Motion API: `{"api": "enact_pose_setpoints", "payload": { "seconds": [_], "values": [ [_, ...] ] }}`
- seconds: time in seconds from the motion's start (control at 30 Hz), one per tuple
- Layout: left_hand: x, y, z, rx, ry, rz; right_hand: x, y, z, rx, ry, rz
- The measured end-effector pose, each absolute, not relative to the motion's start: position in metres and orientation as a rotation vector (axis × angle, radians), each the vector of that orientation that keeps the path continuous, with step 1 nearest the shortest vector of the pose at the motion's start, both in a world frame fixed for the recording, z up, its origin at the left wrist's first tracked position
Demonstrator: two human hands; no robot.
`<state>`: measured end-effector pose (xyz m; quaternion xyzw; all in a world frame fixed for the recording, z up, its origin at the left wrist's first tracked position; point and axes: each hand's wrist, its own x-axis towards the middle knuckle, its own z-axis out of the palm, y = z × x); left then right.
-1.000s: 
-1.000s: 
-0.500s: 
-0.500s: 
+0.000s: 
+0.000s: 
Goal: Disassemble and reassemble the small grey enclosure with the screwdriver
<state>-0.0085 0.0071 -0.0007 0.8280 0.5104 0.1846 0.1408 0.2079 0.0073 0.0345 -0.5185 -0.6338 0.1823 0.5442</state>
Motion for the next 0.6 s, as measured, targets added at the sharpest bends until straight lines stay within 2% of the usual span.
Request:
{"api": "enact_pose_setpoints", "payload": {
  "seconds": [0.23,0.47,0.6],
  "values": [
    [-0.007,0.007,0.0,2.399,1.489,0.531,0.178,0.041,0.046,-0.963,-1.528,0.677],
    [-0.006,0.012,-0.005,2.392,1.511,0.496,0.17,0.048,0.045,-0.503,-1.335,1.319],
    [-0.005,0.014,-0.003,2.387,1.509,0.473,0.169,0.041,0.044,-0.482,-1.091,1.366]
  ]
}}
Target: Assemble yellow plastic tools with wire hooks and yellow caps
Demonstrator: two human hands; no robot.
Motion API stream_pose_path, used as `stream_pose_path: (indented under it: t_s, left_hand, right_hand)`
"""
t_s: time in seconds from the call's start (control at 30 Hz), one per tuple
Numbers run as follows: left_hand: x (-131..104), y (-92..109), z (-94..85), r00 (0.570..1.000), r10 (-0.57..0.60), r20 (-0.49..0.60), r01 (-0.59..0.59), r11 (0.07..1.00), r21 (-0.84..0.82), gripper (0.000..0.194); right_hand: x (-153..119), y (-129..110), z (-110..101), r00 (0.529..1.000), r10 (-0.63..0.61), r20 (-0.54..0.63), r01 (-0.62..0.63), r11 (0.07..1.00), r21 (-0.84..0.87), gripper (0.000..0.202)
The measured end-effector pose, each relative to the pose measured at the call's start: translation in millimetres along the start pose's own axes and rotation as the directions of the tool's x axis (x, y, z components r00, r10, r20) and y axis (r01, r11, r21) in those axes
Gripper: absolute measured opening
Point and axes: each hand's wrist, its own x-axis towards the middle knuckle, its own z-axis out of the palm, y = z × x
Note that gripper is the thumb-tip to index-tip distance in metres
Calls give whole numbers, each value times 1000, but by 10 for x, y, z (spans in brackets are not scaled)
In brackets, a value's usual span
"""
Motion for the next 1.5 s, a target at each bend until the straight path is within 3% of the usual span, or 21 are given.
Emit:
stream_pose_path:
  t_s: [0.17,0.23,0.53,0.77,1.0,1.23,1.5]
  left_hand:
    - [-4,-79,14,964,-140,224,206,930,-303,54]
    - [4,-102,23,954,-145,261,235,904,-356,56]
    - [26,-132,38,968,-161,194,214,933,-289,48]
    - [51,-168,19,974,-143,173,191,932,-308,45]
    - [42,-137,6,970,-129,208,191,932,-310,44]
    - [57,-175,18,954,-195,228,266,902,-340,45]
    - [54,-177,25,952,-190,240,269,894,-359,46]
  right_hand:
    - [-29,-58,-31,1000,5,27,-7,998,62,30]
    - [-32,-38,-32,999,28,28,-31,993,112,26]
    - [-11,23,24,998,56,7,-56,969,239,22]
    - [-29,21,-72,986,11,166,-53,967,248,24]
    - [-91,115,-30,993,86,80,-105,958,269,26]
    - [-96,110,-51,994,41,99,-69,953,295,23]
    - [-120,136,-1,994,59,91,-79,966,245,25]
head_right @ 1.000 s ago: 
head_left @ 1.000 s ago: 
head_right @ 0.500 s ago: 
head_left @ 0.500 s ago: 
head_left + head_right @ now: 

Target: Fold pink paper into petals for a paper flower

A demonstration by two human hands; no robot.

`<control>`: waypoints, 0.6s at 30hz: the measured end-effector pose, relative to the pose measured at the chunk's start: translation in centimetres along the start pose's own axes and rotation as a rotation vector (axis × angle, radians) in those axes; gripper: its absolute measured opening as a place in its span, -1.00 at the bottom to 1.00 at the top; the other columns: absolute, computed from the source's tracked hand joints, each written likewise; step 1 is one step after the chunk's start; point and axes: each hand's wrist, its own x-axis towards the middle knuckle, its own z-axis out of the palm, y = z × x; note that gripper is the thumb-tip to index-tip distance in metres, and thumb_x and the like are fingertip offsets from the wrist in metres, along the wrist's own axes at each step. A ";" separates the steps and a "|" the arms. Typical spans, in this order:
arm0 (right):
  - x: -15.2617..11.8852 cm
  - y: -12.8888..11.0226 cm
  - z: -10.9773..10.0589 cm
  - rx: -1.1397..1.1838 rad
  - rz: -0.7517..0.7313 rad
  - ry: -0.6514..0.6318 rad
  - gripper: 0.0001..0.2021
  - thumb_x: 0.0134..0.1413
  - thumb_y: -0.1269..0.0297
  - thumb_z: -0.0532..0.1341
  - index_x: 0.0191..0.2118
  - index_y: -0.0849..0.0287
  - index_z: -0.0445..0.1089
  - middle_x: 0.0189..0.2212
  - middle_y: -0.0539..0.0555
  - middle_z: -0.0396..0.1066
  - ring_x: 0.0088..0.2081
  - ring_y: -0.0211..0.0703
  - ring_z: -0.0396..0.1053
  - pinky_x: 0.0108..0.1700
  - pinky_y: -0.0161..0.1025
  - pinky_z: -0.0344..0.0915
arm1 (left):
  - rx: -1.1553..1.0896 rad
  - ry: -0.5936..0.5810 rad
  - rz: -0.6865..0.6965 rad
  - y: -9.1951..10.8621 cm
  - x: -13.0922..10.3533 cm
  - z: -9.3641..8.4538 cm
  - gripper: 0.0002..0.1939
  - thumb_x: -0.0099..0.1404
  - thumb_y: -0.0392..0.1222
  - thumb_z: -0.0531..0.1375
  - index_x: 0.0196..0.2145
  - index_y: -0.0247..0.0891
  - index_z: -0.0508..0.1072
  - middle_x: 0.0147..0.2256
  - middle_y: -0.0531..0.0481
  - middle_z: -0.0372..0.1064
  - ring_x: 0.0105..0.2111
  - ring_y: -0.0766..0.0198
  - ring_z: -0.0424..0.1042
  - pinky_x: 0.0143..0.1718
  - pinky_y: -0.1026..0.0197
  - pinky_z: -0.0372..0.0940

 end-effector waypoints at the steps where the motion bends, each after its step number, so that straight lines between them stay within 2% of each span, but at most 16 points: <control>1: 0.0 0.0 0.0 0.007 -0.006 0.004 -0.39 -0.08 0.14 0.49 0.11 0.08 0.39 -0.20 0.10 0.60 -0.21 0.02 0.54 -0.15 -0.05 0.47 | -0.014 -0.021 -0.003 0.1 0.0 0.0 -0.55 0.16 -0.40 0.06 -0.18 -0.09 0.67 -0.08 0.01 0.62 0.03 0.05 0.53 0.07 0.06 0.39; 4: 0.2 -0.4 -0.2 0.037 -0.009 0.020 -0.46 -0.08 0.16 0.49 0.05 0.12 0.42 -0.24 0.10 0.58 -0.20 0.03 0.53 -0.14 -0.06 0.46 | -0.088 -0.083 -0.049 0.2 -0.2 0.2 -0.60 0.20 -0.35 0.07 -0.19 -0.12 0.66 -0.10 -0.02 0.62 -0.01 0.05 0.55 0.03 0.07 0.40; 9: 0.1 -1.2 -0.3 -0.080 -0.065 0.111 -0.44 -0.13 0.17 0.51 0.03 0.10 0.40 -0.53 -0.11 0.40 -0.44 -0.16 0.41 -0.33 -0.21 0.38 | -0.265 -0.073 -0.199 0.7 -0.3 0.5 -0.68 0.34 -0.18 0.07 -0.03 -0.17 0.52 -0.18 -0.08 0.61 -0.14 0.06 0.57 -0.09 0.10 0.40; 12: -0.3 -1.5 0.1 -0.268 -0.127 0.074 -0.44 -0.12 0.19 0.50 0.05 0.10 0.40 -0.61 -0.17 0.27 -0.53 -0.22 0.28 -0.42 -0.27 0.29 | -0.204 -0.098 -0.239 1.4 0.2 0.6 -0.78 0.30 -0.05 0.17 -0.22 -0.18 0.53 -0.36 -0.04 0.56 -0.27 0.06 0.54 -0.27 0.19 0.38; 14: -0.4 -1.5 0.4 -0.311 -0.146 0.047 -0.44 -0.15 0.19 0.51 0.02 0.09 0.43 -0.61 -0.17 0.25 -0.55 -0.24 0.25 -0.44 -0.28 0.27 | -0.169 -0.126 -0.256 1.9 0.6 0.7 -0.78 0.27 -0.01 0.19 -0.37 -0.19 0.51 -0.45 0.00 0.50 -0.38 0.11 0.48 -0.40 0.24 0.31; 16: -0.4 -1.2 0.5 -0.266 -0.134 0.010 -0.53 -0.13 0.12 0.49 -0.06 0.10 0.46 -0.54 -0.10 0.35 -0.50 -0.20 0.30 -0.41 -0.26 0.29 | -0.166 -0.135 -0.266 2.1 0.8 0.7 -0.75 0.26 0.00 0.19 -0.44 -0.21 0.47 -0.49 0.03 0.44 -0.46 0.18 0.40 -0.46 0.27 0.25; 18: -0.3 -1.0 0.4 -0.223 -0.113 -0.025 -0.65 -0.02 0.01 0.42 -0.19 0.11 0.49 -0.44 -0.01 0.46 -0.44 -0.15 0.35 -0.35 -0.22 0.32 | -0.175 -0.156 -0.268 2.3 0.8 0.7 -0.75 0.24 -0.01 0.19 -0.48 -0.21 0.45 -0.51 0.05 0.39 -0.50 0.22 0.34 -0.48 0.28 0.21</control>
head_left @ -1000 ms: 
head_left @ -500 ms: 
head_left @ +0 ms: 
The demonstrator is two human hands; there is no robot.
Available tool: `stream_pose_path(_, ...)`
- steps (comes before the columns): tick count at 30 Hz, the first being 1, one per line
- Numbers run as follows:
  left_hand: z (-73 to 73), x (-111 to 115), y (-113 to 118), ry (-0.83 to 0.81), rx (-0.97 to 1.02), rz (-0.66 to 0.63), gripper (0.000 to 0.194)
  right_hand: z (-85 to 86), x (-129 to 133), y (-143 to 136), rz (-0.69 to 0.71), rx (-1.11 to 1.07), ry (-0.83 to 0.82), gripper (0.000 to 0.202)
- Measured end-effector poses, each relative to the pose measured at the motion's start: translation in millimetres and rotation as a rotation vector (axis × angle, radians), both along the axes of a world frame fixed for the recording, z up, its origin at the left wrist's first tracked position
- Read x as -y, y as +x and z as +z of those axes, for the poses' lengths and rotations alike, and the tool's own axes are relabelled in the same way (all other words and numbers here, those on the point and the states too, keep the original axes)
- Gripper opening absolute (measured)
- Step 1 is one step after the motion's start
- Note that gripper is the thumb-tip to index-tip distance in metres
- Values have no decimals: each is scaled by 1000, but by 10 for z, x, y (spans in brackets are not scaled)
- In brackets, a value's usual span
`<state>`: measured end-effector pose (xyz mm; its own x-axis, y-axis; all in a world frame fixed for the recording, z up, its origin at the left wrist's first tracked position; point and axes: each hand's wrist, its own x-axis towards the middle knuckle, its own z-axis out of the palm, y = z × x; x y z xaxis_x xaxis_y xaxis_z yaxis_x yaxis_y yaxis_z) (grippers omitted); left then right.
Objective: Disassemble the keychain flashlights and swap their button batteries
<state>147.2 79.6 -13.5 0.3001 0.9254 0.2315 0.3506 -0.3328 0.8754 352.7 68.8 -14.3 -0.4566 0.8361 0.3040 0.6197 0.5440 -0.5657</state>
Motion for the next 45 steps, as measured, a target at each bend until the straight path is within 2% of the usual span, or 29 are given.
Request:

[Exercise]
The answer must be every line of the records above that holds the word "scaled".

[Your response]
Calls give whole numbers, each value times 1000, but by 10 for x, y, z (spans in brackets are not scaled)
- Values have no decimals: each is scaled by 1000, but by 10 for z, x, y (spans in brackets are not scaled)

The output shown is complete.